Można powiedzieć, że zajmujemy się produkcją luksusowych apartamentów na wodzie - mówi w rozmowie z Kubą Kaługą reporterem RMF FM Robert Błażejak - szef działu projektowania koncepcyjnego i architektury wnętrz w firmie Sunreef Yachts.  Jak dodaje, ze względu na to, co katamarany oferują, czyli na przestrzeń, stabilność, komfort, można nazwać je bardzo luksusowymi mieszkaniami.

Kuba Kaługa: Skąd pochodzą wasi klienci?

Robert Błażejak: Z całego świata. Mamy dużo klientów z Izraela, mamy dużo potencjalnych klientów z Arabii Saudyjskiej, gdzie rynek katamaranów jest dopiero eksplorowany i poznawany. Chiny, czy Stany Zjednoczone. Cały świat. Ostatnio mieliśmy również dwóch klientów z Polski.

Jaką przewagę nad firmami, które produkują luksusowe jachty jednokadłubowe daje wam fakt, że wy stawiacie na katamarany, czyli na dwa kadłuby?

Daje to większą stabilność, co przekłada się na komfort. Daje też większą przestrzeń użytkową w tym samym rozmiarze. Przy tej samej długości jednostki, oferujemy ponad dwa razy większą przestrzeń użytkową, ze względu na szerokość. To się również przekłada na komfort i luksus. A tego nasi klienci oczekują.

Jak przestrzeń aranżujecie? Jak od środka wygląda taki luksusowy katamaran?

Wygląda tak jak 5-cio lub 6-cio gwiazdkowy apartament na najwyższym piętrze w hotelu. Posiada górny taras otwarty, z którego można się cieszyć panoramicznym widokiem. Jest salon, kokpit w którym można przebywać, czy przedni taras. Czyli dużo stref niezależnych, w których można przebywać wewnątrz albo na zewnątrz, w zależności od tego, co się chce w danym momencie robić. Wiadomo, że jak się przebywa w gorącym Dubaju, to trzeba siedzieć w środku, gdzie klimatyzacja jest wydajna, żeby nie było nam za gorąco. Z kolei na Karaibach w ciągu nocy na pewno chce się posiedzieć na zewnątrz. Nasze wszystkie jednostki cechują się też tym, że są to jednostki pełnomorskie.

Stawiacie przede wszystkim na indywidualne podejście do klienta. Wasi klienci z kolei mają bardzo zasobne portfele. Czy to sprawia, że mają czasem takie wymagania, których nie jesteście w stanie spełnić?

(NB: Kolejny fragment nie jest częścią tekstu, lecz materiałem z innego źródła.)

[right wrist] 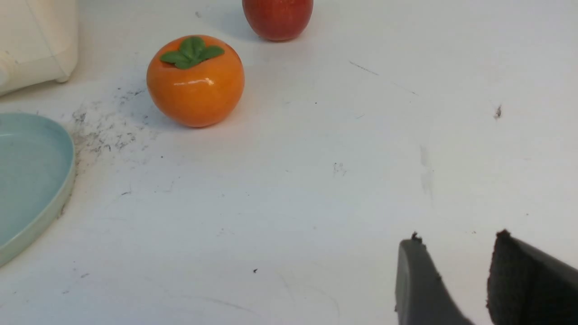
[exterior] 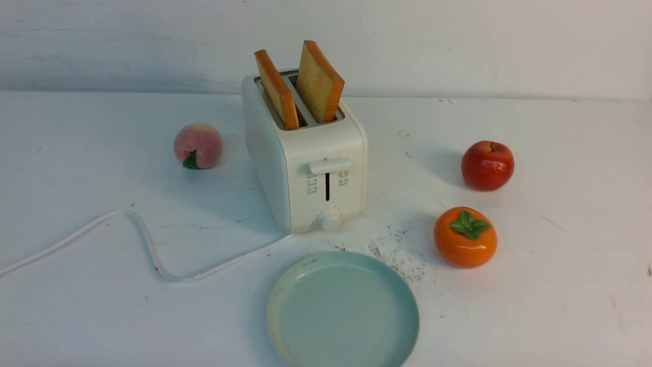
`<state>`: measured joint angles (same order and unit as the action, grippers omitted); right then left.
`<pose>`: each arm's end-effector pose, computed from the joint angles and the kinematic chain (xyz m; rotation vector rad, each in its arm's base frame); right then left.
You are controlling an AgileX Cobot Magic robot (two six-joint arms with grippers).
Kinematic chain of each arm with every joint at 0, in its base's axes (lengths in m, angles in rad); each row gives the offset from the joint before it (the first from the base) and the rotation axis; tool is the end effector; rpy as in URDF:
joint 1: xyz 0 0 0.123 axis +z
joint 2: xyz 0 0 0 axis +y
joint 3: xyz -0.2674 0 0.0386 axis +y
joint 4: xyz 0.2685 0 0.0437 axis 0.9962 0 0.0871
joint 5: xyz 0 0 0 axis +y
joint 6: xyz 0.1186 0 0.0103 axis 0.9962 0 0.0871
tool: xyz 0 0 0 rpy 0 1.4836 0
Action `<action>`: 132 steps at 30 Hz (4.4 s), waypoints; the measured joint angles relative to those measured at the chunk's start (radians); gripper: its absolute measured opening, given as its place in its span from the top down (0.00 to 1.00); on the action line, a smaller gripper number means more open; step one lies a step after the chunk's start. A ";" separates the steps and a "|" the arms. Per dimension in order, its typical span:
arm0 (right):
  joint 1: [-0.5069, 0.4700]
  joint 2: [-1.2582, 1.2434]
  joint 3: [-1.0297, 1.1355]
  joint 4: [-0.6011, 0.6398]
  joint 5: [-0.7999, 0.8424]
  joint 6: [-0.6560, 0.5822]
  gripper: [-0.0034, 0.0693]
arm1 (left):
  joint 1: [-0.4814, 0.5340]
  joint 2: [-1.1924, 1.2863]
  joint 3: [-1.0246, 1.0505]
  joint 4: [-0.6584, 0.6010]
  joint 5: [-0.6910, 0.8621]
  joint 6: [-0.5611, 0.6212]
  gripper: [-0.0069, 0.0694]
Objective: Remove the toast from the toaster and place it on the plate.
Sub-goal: Use the right arm to take out a slice of bread
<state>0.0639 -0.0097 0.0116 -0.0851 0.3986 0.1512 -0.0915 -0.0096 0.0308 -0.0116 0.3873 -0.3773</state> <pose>0.1141 0.0034 0.1656 0.0309 1.8829 0.0626 0.1140 -0.0110 0.1594 -0.2785 1.8852 -0.3304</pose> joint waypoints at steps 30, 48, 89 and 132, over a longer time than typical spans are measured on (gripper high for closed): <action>0.000 0.000 0.000 -0.001 0.000 0.000 0.62 | 0.000 0.000 0.000 0.048 -0.001 0.000 0.59; 0.000 0.000 0.013 0.437 -0.210 0.352 0.62 | -0.002 0.000 0.000 -0.658 -0.066 -0.439 0.59; 0.414 1.726 -1.593 0.448 0.616 -0.404 0.96 | -0.002 0.000 0.000 -0.835 -0.135 -0.496 0.60; 0.419 2.576 -2.857 0.141 0.579 -0.134 0.66 | -0.002 0.000 0.000 -0.784 -0.093 -0.494 0.60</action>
<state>0.4828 2.5666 -2.8457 0.0560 0.9776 0.0174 -0.0934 -0.0096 0.0308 -0.7961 0.2943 -0.8710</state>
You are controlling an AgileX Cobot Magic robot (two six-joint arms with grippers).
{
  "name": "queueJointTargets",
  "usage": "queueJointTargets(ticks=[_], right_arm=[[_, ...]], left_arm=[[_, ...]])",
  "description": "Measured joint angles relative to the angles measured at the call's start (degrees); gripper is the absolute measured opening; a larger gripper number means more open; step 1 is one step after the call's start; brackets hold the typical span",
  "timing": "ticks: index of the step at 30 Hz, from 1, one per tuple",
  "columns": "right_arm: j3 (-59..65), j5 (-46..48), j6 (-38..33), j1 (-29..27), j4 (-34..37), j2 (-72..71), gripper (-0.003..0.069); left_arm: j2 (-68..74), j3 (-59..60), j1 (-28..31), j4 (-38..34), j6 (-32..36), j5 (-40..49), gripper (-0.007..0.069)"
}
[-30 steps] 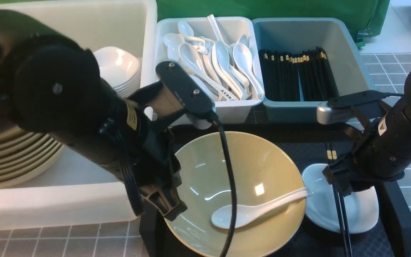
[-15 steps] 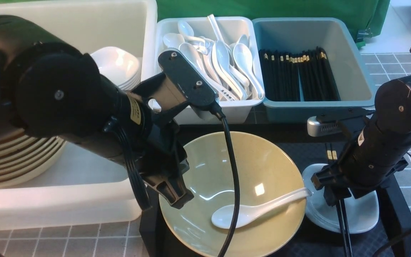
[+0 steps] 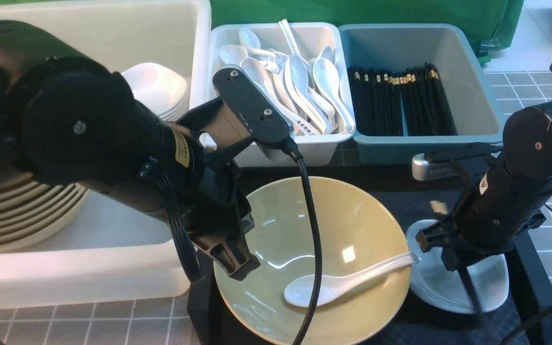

Tu jest cała filozofia firmy: nasz klient, nasz pan. Oczywiście wszystko się rozbija o kwestie konstrukcyjne, kwestie bezpieczeństwa i sensowności. Czasami ciężko jest wyperswadować z głowy klientom najbardziej absurdalne pomysły. Trzeba mieć w sobie trochę z psychologa, żeby umiejętnie klienta przekierować w zupełnie inne rozwiązanie i go nie zniechęcić.

Przykłady takich fanaberii?

Szklane, przeszklone podłogi. Bo na przykład klient był na czarterze, pływał sobie przy wybrzeżu na jachcie. Widział taką podłogę, gdzie można było obserwować ryby i piękne dno. Na naszych jachtach, ze względu na to, że jachty są właśnie pełnomorskie, ze względu na konstrukcję, niektóre z takich życzeń mogłyby być spełnione.  Nie miałyby natomiast efektu, jakby końcowego. I to trzeba klientowi uczciwie powiedzieć. Dzięki temu klient też wie od początku jakie są relacje, czego powinien się spodziewać, czego nie. Może też sobie budować zaufanie. Bo wie, że my jesteśmy od tego, żeby mu doradzić jak najlepiej, żeby miał jak najbardziej luksusowy jacht. Bo my tu jesteśmy specjalistami i my budujemy relację z klientami. To jest bardzo ważne, bo jest to bardzo niszowy produkt i rynek.